Im Ministerium will man das alles freilich nicht wahrhaben. Tapfer halten sich die SprecherInnen von Bulmahn an die Sprachregelung, es bestehe kein Grund zur Panik, Massenentlassungen werde es nicht geben. Eine naive Haltung. Nicht nur die Uni Göttingen hat bereits lange vor der parlamentarischen Ratifizierung des HRG vollendete Tatsachen geschaffen. Sie sperrte zu Gunsten der neuen Positionen für Juniorprofessoren sofort die Vergabe von so genannten C 1- und C 2-Stellen – genau jenen Übergangsjobs, welche die jetzigen Habiltanden zum Sprung auf Lehrstühle benötigen.

Kein Wunder also, dass die als Jahrhundertreform begonnene Juniorprofessur imagemäßig inzwischen mächtig gelitten hat. Vor Monaten konnte es die Ministerin noch als Protest unverbesserlicher Reaktionäre abtun, wenn hunderte Professoren gegen die Abschaffung der Habilitation mit einer vierseitigen FAZ-Anzeige polemisierten.

Inzwischen protestieren neben Unbelehrbaren auch die Nachwuchskräfte. Und beinahe täglich sind in den tonangebenden Feuilletons renommierte Intellektuelle zu lesen, die Bulmahns Juniorgesetz in Bausch und Bogen verdammen.

Das ist ein bisschen ungerecht. Die Kritiker vermischen gern begründete Einwände gegen Detailfehler mit ideologisch gefärbter grundsätzlicher Ablehnung. So entsteht der Eindruck, das ganze Reformgesetz sei unsinnig. Das ist falsch. Es schafft in der Tat endlich die überkommene Habilitation ab und öffnet mit der Juniorprofessur einen international üblichen Qualifikationsweg. „Wir stehen den Juniorprofessoren nicht ablehnend gegenüber“, beginnt denn auch beinahe jeder Aufruf gegen das neue Gesetz.

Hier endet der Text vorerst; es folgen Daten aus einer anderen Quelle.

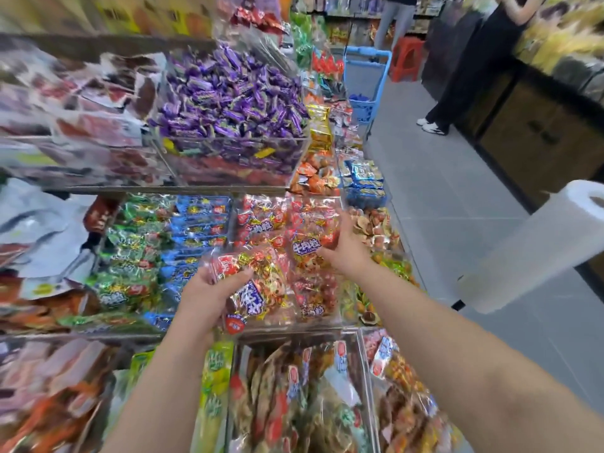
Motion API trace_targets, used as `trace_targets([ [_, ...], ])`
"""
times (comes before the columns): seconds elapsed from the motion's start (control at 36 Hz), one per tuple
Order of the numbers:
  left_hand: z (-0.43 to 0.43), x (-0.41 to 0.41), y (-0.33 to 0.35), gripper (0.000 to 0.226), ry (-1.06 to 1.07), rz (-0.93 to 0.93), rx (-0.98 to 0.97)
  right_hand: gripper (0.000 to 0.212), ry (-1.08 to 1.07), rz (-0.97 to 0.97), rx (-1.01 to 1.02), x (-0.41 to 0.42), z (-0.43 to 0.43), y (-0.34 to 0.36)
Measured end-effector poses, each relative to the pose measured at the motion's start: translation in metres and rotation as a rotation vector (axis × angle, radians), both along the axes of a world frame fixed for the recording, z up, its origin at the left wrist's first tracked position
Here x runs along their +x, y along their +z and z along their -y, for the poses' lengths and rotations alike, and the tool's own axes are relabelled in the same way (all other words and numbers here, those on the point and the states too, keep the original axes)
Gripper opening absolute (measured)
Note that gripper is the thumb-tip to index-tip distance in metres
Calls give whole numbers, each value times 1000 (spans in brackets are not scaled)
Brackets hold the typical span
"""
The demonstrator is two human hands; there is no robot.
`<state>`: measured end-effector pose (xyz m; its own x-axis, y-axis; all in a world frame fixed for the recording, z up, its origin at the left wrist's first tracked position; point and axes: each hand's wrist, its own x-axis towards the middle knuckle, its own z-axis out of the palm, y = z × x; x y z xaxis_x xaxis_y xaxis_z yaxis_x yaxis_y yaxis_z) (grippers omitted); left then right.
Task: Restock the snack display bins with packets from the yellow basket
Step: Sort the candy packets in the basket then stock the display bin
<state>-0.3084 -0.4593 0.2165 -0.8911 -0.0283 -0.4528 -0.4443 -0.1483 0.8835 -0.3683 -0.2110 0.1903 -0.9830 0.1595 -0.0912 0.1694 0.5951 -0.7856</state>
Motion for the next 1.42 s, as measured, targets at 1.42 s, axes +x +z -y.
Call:
trace_targets([
  [1.42, -4, -23, -12, 61, -207, 60, -200, 39, 86, 145, -78, 27, -16, 28],
])
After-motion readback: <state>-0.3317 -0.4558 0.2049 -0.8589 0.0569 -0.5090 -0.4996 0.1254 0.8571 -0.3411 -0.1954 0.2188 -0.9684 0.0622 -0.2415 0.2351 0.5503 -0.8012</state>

Bulmahns Problem ist, dass sie es versäumt hat, für Habilitanden und gute Wissenschaftler der zweiten Reihe Übergangsregelungen zu schaffen. Die C 2-Stellen fallen weg, unbefristete Jobs gibt es so gut wie gar nicht, und das Überleben auf befristeten Positionen ist durch die 12-Jahresregel de facto beendet. Bulmahns Unterfangen ist nur deswegen kein echter politischer Skandal, weil das Thema so sperrig ist. Man stelle sich nur einmal vor, was los wäre, wenn die Kultusminister zwei Abiturjahrgänge zugleich auf den Markt werfen würden – und parallel die Zahl der Studienplätze halbierten.

Inzwischen merkt allerdings auch das Hause Bulmahn, was es angerichtet hat. Dort hat man eine Info-Hotline einrichten lassen, wo sich besorgte Nachwuchskräfte Rat holen können. Jetzt laufen die Telefonleitungen heiß und den Reformern wird klar: Das tolle HRG löst nicht etwa Begeisterung aus, sondern Ratlosigkeit allenthalben.

Die Bilanz rot-grüner Wissenschaftspolitik ist damit insgesamt schwer eingetrübt. Die wichtigste Reform, die den überkommenen Qualifikationsweg der Habilitation abschaffen und so eine Verjüngung bewirken sollte, treibt nun tausende gut qualifizierter Wissenschaftler aus ihren Jobs. Und selbst den Bundespräsidenten hat Bulmahn in eine höchst missliche Lage manövriert. Ausgerechnet Johannes Rau, dessen präsidiales Lieblingsthema Bildung und Wissenschaft ist, muss nun ein Gesetz unterzeichnen, welches das Know-how einer ganzen Forschergeneration vernichtet.